Beschreibung
Presents a memoir about the actress' relationship with her father, singer Eddie Fisher, her electroconvulsive therapy, and her past encounters with such recently-deceased celebrities as Michael Jackson, Elizabeth Taylor, and Senator Edward Kennedy. Autorentext...Presents a memoir about the actress' relationship with her father, singer Eddie Fisher, her electroconvulsive therapy, and her past encounters with such recently-deceased celebrities as Michael Jackson, Elizabeth Taylor, and Senator Edward Kennedy.
Autorentext
Carrie Fisher
Klappentext
This memoir from the bestselling author of Postcards from the Edge and Wishful Drinking gives you an intimate, gossip-filled look at what it’s like to be the daughter of Hollywood royalty.
Told with the same intimate style, brutal honesty, and uproarious wisdom that locked Wishful Drinking on the New York Times bestseller list for months, Shockaholic is the juicy account of Carrie Fisher’s life. Covering a broad range of topics—from never-before-heard tales of Hollywood gossip to outrageous moments of celebrity desperation; from alcoholism to illegal drug use; from the familial relationships of Hollywood royalty to scandalous run-ins with noteworthy politicians; from shock therapy to talk therapy—Carrie Fisher gives an intimate portrait of herself, and she’s one of the most indelible and powerful forces in culture at large today. Just as she has said of playing Princess Leia—“It isn’t all sweetness and light sabers”—Fisher takes readers on a no-holds-barred narrative adventure, both laugh-out-loud funny and poignant.
Leseprobe
Oy! My Pa - Pa
I didn’t see my father all that much growing up, which resulted in him becoming a kind of mythic figure to me. I probably knew as much about him as some of his more rabid fans. I’d been told stories by other relatives of ours about how he would make plans to come pick up Todd and me and then not show up. This apparently occurred enough so that by the time I was three, when someone would tell me, “Your dad’s coming!” I would shrug as near to indifferently as possible and say, “Maybe.”

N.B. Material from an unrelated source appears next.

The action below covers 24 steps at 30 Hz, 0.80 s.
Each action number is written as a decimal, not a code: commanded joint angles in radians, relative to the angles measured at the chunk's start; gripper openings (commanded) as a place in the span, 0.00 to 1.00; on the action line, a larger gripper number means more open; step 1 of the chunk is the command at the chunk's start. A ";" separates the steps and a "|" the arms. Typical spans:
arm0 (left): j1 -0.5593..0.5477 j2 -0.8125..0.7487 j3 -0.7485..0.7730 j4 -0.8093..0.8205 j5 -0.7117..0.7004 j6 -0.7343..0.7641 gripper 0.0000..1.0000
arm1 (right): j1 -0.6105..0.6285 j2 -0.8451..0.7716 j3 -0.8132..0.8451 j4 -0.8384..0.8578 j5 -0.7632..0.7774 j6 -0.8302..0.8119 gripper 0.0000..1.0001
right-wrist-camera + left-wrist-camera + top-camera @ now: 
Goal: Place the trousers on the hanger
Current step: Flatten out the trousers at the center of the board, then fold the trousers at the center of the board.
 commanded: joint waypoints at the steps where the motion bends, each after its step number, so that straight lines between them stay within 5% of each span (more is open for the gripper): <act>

Several years later, after his marriage to Elizabeth Taylor had come to an end, he was living in an Asian-looking house in a development called Beverly Estates, located up on a hill overlooking, of all things, other Asian-looking houses in what is now part of Benedict Canyon. Now, my father was not what you might think of as an industrious type person. I mean, if you could get something done for you by someone else, my dad would have it done (obviously with the exception of having sex), so, to assist him in his very basic existence, he had this very capable, imposing black man named Willard, a man who he referred to as his “butler” as people still did in those days. Willard, who actually dressed like a butler, in a white jacket and black pants, pretty much took care of my dad for about twenty years. You might say he made my father—an extremely charming womanizing drug enthusiast—possible. He looked after him and cleaned up after him and even sometimes fed him (on the rare occasions that he ate, because by then he was shooting speed, courtesy of the original Dr. Feelgood, Dr. Max Jacobson).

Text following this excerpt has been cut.